Bolsheviks printed thousands of trilingual (Georgian, Russian, Armenian) proclamations and brochures from 1903 to 1906 within this unusual labyrinth, going on to spread them throughout the Caucasus, Russia and Europe. Tbilisi’s gendarmerie found the tracks of the printing-house by chance and destroyed them immediately yet the place was restored in 1937 on the initiative of Stalin and Beria.
An adjacent territory of this once illegal Avlabari printing-house is still used today and Communist party members gather there from time to time with hopes for a better and brighter future. What’s more, there is a building rich in Soviet symbols, photos and exclusive ornaments in the neighborhood; a two-story gloomy house which gives you a chance to travel straight back in time to the epoch of the Soviet Union.
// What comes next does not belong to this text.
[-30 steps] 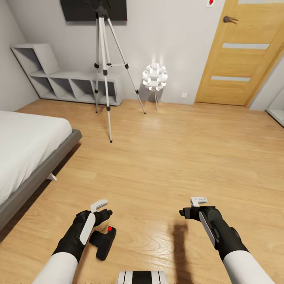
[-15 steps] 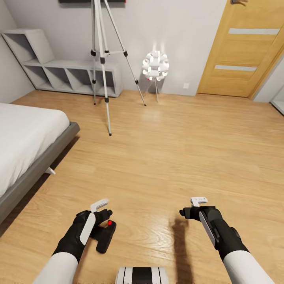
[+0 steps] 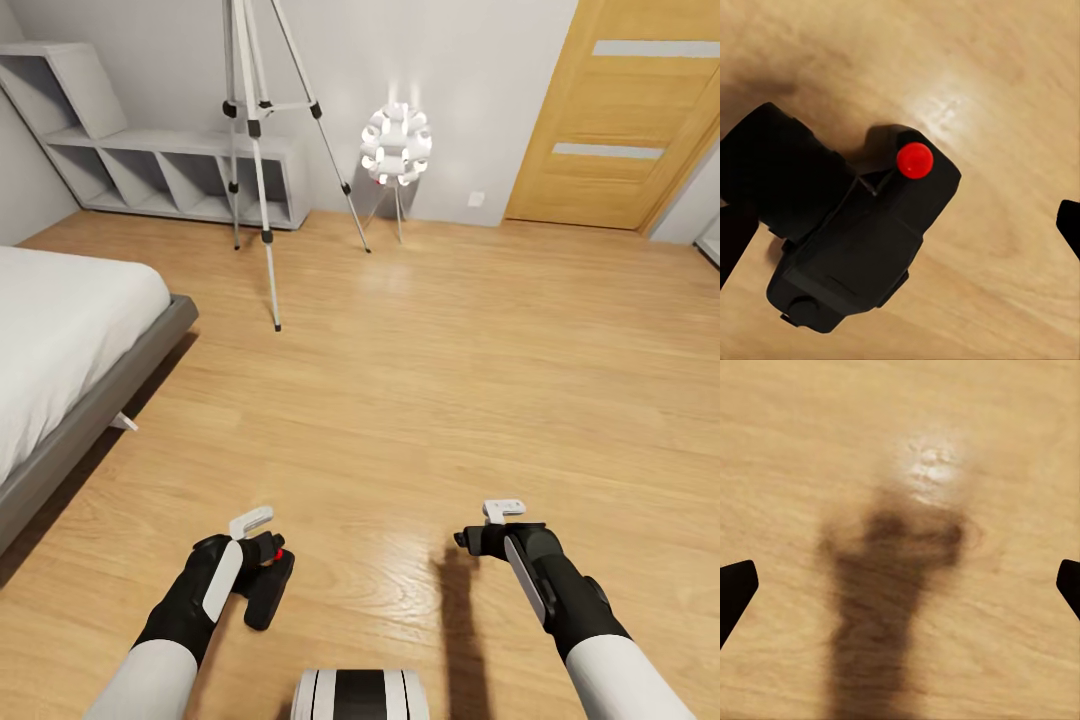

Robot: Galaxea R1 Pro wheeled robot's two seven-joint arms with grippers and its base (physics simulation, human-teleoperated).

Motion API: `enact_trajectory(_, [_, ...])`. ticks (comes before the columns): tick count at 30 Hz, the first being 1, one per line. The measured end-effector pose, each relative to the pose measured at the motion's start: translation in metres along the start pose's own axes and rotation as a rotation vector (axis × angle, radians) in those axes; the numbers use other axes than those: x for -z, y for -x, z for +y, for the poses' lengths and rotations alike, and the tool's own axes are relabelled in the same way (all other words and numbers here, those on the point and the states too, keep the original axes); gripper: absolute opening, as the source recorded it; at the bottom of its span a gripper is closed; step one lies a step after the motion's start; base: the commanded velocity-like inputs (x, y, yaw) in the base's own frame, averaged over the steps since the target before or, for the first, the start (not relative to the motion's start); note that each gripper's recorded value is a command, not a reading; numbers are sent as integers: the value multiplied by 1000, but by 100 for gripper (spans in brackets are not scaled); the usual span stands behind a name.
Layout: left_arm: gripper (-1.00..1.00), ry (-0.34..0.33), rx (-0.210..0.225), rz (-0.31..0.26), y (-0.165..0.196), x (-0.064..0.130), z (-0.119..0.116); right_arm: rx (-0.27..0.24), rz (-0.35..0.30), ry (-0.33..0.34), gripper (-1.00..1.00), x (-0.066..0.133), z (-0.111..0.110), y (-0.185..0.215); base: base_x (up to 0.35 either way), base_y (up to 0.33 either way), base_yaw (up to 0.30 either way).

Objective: Attach the digital camera to the camera tripod in the bedroom.

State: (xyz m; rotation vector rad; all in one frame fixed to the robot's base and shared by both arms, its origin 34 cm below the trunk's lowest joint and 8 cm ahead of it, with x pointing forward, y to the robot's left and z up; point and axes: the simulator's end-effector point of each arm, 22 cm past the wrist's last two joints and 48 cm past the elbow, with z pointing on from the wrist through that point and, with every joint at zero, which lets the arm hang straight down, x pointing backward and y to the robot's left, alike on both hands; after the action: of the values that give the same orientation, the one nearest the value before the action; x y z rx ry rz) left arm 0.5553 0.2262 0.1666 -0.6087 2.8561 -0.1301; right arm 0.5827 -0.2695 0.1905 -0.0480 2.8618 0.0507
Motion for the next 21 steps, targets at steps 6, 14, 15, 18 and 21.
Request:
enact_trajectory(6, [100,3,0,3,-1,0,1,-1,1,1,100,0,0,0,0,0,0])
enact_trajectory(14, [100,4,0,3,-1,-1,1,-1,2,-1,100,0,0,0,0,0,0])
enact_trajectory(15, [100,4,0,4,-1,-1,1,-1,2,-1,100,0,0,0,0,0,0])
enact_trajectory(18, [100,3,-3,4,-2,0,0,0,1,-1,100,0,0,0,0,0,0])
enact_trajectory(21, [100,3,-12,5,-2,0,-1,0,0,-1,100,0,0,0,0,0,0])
The museum at # 7 Kaspi Street, with a modest signboard to indicate its function, is at first glance merely a quiet and typical Georgian house with two rooms and a beautiful balcony. But one century ago, this very ordinary building hid that secret printing-house of enthusiastic communists.
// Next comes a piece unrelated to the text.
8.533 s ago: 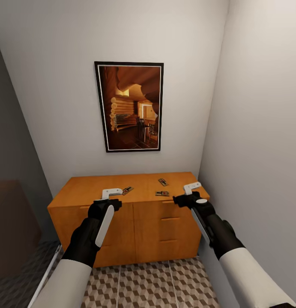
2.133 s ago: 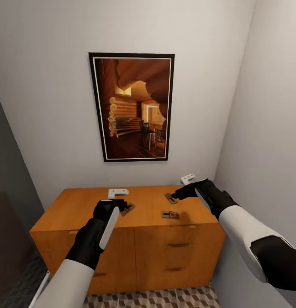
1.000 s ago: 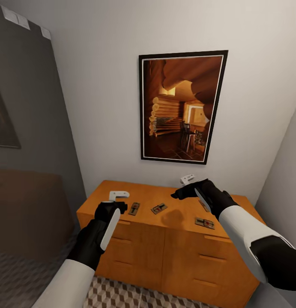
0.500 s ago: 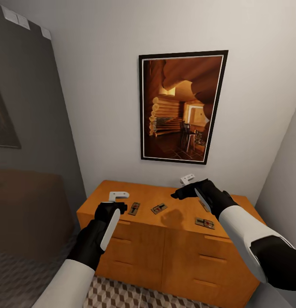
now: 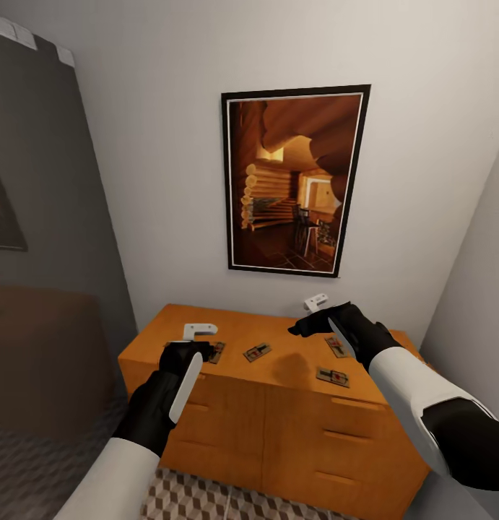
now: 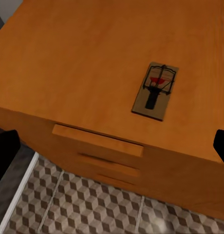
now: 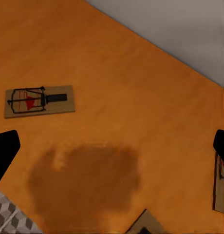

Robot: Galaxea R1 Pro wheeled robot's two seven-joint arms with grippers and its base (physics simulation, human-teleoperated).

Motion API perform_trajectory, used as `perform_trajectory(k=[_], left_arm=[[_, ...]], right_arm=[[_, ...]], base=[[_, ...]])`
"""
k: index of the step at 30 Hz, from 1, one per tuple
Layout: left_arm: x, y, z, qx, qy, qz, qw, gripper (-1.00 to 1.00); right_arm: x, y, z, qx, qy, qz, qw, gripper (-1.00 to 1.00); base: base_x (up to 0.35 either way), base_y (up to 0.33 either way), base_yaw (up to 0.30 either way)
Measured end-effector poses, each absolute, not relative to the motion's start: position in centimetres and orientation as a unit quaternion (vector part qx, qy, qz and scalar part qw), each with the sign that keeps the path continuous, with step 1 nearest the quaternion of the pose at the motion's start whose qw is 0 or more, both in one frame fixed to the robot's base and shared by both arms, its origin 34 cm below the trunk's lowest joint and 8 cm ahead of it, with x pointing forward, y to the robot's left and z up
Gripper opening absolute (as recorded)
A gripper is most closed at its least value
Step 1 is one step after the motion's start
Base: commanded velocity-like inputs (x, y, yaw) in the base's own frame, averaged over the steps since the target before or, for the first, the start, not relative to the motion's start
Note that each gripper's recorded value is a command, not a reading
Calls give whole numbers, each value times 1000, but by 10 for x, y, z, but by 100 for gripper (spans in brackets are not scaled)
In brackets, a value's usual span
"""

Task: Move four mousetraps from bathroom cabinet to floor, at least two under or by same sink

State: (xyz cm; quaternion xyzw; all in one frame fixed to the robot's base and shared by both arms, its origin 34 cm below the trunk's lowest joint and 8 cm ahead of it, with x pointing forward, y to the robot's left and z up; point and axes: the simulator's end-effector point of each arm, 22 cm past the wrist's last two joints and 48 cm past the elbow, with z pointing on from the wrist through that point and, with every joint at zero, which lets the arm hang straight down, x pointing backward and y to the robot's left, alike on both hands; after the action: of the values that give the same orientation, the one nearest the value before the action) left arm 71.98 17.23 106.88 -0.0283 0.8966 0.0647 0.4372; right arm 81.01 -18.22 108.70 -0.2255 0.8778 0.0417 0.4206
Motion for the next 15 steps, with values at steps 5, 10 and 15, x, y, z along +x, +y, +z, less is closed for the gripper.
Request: perform_trajectory(k=[5,10,15], left_arm=[[720,172,1069,-28,897,65,437,100],[720,172,1069,-28,897,64,437,100],[720,172,1069,-29,897,64,437,100]], right_arm=[[810,-182,1087,-225,878,42,421,100],[810,-182,1087,-225,878,42,421,100],[810,-183,1087,-225,878,42,421,100]], base=[[0,-191,0],[0,-47,0],[0,-11,0]])
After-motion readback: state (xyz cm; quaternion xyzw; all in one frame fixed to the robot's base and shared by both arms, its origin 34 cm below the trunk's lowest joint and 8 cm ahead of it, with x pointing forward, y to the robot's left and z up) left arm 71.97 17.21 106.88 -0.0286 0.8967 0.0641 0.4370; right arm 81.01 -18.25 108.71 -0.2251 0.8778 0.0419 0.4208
The printing-house was built in 1903, before the times of the Bolsheviks and Mensheviks, but it soon turned into a tool for popularizing Communistic ideas. The printing-house was set up by Datiko Rostomashvili, Niko Bochoridze, and revolutionaries – joiners Chodrishvili brothers and brick-layers Sologhashvili brothers. Mikhail Bochoridze, a super conspirator, was the author of the idea. Before the introduction of a large printing-press, proclamations were printed on a tiny machine.
Visitors of the museum can view this printing-press on the first floor and also take a memorable photo of the wooden bed on which, as rumors claim, young Stalin spent several nights. A series of photographs and Stalin and Lenin’s old illustrations cover almost every corner of the building, serving as a kind of Mecca of Soviet memories.
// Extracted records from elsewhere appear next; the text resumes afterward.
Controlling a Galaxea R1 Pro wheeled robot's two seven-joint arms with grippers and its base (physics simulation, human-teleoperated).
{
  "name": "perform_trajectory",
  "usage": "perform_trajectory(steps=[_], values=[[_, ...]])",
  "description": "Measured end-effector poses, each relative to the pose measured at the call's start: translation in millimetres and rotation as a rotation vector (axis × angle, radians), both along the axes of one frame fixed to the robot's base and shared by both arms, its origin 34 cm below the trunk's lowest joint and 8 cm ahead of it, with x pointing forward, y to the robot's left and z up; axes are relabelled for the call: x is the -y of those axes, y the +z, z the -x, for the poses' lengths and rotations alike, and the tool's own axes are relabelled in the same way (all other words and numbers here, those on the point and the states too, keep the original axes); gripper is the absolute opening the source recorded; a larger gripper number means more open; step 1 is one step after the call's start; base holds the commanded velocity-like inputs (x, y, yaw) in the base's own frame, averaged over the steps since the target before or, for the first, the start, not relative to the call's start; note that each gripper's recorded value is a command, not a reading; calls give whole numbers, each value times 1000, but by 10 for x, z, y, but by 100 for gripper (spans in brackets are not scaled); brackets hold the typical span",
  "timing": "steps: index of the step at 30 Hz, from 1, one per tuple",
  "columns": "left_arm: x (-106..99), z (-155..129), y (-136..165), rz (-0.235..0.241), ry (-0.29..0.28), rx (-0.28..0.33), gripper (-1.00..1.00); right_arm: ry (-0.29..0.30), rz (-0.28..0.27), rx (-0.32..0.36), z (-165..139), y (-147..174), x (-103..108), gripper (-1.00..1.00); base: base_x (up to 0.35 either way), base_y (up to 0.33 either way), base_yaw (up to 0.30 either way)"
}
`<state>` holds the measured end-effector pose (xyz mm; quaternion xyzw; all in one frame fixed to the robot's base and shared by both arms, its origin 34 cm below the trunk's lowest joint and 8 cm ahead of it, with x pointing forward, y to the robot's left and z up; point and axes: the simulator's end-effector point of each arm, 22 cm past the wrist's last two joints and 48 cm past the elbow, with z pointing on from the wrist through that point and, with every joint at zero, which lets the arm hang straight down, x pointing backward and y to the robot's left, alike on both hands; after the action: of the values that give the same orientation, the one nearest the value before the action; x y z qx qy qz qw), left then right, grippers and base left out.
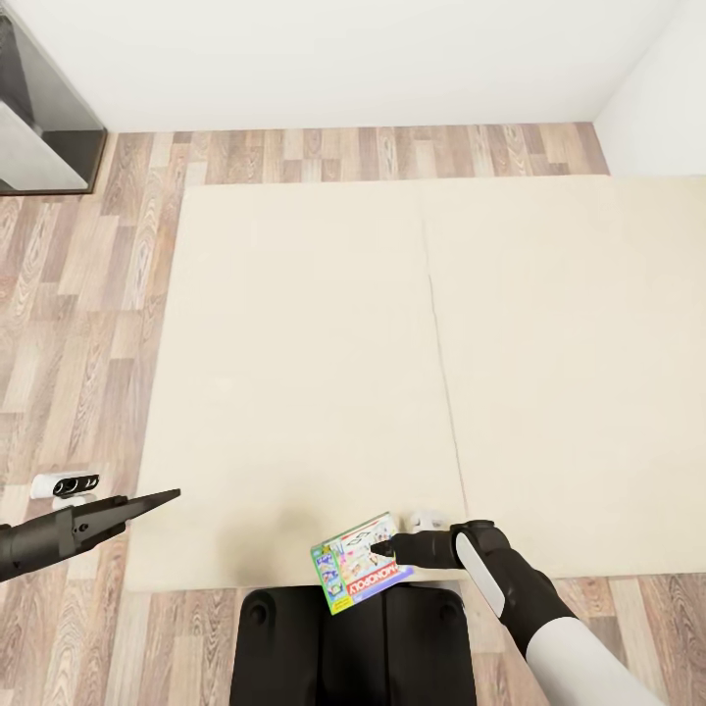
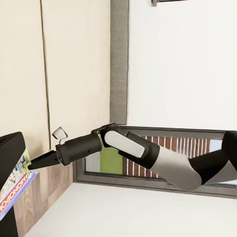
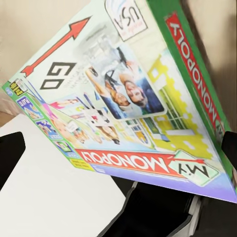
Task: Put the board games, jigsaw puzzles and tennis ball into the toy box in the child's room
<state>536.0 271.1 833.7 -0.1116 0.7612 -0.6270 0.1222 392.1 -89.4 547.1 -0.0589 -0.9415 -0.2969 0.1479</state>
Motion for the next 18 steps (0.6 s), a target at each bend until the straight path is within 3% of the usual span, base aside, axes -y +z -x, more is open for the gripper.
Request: perform_trajectory(steps=[18], values=[[0,0,0,0,0,0,100,0,0,0,0,0,0,100,0,57,0]])
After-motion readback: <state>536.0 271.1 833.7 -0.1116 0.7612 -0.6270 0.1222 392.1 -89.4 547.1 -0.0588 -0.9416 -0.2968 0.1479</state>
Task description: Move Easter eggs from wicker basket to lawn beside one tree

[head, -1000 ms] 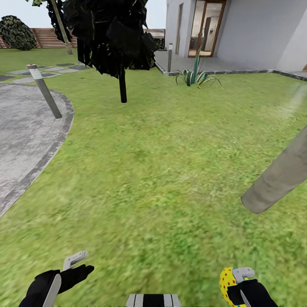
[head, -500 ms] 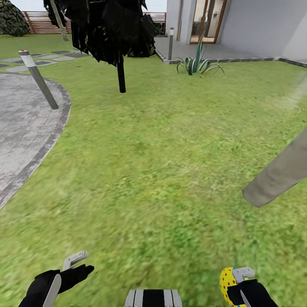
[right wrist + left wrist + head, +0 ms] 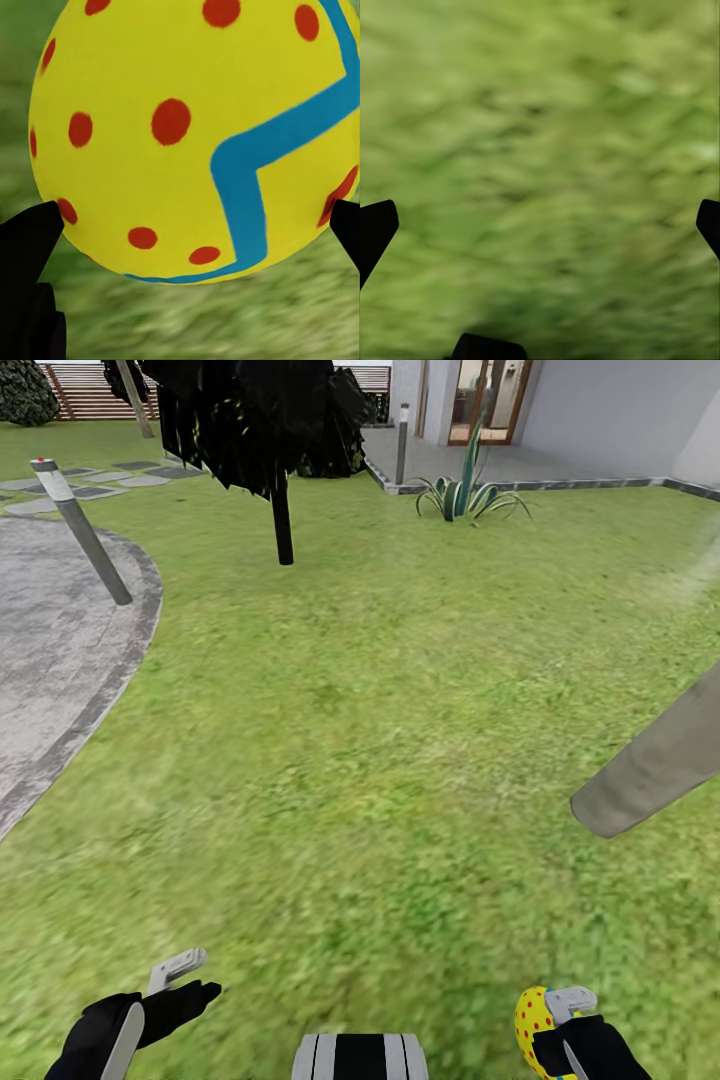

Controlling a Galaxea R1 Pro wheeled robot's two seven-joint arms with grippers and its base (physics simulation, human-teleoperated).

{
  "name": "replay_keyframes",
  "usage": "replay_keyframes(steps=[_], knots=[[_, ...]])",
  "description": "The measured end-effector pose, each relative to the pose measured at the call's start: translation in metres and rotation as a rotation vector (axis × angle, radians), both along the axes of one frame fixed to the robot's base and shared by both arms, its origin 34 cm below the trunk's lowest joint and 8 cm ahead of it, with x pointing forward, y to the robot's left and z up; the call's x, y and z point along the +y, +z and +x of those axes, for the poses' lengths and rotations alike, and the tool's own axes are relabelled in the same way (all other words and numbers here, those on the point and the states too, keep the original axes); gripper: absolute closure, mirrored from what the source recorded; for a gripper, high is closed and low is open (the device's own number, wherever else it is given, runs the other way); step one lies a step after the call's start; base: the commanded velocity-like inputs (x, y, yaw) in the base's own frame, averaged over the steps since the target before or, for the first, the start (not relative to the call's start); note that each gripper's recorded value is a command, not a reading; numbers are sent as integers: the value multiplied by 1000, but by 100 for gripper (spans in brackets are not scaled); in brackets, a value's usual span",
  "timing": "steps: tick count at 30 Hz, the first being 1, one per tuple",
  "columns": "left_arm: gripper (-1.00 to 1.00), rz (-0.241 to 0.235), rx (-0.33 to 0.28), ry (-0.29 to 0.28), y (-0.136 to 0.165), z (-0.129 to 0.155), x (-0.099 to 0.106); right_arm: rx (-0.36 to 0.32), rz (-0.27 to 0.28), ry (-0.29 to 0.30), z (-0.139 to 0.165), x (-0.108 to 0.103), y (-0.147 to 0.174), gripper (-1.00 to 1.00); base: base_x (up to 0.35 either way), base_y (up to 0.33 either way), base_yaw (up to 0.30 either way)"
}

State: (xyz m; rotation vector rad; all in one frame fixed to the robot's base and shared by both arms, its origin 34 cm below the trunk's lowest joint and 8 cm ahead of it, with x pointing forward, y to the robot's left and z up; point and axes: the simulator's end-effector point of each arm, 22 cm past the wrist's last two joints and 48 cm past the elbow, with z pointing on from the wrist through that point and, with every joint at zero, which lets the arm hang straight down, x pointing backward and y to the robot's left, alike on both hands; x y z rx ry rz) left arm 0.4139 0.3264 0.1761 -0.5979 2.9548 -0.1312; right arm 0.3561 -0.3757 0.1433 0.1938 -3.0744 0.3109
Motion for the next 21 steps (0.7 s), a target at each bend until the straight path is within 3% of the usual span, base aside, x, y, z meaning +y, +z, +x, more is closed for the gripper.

A cranky spiral staircase lead to the secret printing-house below. As bizarre as it may sound, people used to get down there through the well, taking seat in a big bucket and using it as a kind of elevator in order to reach the arched room underneath through a narrow underground tunnel. A rusty printing machine made in 1893 still stands in the center of this room, brought from Germany by Bolsheviks part by part and then reassembled in the underground chamber. The temperature down there is 13 degrees. The place does not have the look of a well-organized exposition area and its main charm lies in its historical “mangy” appearance.
1904-1905 were the most productive years for the printing-house, and its location was unknown even to Social-Democratic party leaders. In order to disguise this secret activity, a “housewife” lived on the second floor and to make her presence more convincing, she even kept some hens. People of the underground printing-house worked in shifts and, in case of a danger, the “housewife” warned them with a bell hidden in the wall.
In 1906 the printing-house hosted a group, the members of which were preparing themselves for street fights and making handmade bombs. In the same year a search was conducted in the building and one of gendarmes threw a burning piece of paper down the well. It disappeared into nothingness and as a result the officer guessed that it lead to something worth investigating. The printing-house was destroyed and Datiko Rostomashvili was sent to Siberia.
At present, the historical building of the illegal printing-house belongs to the Georgian Parliamentary National Library and it is planned to restore this building in the near future. But if you still decide to visit this extraordinary place, Soso Gagoshvili, an enthusiast and guard of the printing –house who lives in the neighborhood, will happily be your welcoming host there.